* _Exercise directions_
Please report every line in the material below where the word "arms" is found.
─── Entries provided
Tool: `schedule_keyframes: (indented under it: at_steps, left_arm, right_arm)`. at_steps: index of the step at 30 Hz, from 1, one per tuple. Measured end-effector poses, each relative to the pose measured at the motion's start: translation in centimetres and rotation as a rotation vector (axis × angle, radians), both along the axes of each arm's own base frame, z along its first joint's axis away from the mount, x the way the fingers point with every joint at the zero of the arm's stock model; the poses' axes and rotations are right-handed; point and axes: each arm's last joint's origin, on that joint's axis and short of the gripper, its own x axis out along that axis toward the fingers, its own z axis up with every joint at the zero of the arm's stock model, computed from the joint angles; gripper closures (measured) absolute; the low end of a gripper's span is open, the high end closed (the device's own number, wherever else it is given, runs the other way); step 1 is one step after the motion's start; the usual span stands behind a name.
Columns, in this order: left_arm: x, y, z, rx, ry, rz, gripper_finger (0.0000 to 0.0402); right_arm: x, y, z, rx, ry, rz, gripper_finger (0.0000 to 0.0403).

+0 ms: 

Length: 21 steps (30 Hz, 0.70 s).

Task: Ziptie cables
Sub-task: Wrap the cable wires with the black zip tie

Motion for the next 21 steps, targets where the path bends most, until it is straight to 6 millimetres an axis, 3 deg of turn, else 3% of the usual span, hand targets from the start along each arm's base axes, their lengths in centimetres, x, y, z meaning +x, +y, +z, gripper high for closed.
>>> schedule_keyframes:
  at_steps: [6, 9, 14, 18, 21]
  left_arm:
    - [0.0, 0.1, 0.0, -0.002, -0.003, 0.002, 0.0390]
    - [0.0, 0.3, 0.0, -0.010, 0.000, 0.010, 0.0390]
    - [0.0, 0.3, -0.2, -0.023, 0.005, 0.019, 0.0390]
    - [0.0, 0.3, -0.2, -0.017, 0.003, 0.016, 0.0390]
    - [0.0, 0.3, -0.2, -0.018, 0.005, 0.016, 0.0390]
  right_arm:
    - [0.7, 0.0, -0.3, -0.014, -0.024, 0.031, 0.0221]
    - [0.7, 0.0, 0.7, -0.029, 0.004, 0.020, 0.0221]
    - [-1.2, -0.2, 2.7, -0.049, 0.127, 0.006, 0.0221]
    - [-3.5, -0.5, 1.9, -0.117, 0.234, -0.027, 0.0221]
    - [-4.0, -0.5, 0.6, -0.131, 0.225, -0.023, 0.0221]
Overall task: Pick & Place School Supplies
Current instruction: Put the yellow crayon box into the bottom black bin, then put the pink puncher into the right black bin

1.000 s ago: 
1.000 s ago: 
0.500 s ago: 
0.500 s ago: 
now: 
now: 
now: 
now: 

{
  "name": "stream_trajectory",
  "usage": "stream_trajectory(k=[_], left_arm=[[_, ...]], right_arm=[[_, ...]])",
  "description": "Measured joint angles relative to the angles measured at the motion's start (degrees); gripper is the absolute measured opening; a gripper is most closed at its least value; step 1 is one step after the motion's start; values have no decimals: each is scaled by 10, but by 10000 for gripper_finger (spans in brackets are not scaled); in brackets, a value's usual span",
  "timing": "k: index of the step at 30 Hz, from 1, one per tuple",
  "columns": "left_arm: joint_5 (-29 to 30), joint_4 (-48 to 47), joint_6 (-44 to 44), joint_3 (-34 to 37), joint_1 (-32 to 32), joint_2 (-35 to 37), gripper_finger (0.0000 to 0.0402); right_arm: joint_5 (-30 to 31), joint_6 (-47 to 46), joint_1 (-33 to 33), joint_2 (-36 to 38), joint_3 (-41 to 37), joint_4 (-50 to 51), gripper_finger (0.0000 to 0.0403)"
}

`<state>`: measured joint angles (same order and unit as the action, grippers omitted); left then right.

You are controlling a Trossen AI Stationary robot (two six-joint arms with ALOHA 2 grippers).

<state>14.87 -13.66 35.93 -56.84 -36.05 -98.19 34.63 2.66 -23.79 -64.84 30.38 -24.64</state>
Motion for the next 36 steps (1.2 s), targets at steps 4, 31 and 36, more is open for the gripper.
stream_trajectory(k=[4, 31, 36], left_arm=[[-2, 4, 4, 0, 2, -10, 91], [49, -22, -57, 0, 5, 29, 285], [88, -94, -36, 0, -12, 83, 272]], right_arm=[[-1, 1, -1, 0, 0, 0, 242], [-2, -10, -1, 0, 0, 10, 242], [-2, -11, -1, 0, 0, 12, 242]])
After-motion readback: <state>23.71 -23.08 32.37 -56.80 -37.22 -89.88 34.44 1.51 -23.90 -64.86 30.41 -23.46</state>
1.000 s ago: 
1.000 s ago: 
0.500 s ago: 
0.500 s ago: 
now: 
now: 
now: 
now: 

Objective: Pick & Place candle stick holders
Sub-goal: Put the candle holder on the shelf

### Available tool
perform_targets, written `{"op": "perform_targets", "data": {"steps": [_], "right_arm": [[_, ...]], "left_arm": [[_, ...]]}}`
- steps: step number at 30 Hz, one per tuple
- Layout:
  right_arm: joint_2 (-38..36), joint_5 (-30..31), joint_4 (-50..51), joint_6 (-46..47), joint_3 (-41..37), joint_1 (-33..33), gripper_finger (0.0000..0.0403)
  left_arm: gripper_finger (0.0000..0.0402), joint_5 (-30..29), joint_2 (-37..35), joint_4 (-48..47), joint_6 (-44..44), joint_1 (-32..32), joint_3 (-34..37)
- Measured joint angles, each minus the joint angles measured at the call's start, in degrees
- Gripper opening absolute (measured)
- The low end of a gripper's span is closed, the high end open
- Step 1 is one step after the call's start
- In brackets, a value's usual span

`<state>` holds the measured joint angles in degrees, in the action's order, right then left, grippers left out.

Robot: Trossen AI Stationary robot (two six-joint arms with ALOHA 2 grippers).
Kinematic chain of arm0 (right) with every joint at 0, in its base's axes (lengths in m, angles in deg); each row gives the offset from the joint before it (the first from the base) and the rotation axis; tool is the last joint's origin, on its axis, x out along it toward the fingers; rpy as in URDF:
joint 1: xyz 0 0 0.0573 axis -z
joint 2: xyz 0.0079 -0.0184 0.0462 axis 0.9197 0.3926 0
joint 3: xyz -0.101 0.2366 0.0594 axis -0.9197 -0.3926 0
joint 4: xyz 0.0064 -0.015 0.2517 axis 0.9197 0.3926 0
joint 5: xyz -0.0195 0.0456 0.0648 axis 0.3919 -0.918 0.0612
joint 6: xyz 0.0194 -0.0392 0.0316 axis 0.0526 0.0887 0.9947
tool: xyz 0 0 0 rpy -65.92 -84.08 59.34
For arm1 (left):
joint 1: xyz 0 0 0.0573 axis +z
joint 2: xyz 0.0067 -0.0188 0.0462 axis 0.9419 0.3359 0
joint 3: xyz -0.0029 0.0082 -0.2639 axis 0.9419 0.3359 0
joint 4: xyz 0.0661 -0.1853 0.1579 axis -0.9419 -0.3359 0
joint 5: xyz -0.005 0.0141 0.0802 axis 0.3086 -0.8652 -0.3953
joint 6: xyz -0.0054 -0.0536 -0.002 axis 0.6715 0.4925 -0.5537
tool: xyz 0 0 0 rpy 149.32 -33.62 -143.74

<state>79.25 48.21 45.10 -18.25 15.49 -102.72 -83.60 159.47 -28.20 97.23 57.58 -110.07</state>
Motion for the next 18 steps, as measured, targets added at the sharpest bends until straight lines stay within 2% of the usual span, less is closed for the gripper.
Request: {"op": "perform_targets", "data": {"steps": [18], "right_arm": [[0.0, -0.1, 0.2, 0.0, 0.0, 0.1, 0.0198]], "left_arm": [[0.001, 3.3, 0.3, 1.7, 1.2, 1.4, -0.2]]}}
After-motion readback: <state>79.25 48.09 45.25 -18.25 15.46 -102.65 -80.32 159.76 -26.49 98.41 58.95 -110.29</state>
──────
* _Answer for the task_
You are controlling a Trossen AI Stationary robot (two six-joint arms with ALOHA 2 grippers).
Robot: Trossen AI Stationary robot (two six-joint arms with ALOHA 2 grippers).

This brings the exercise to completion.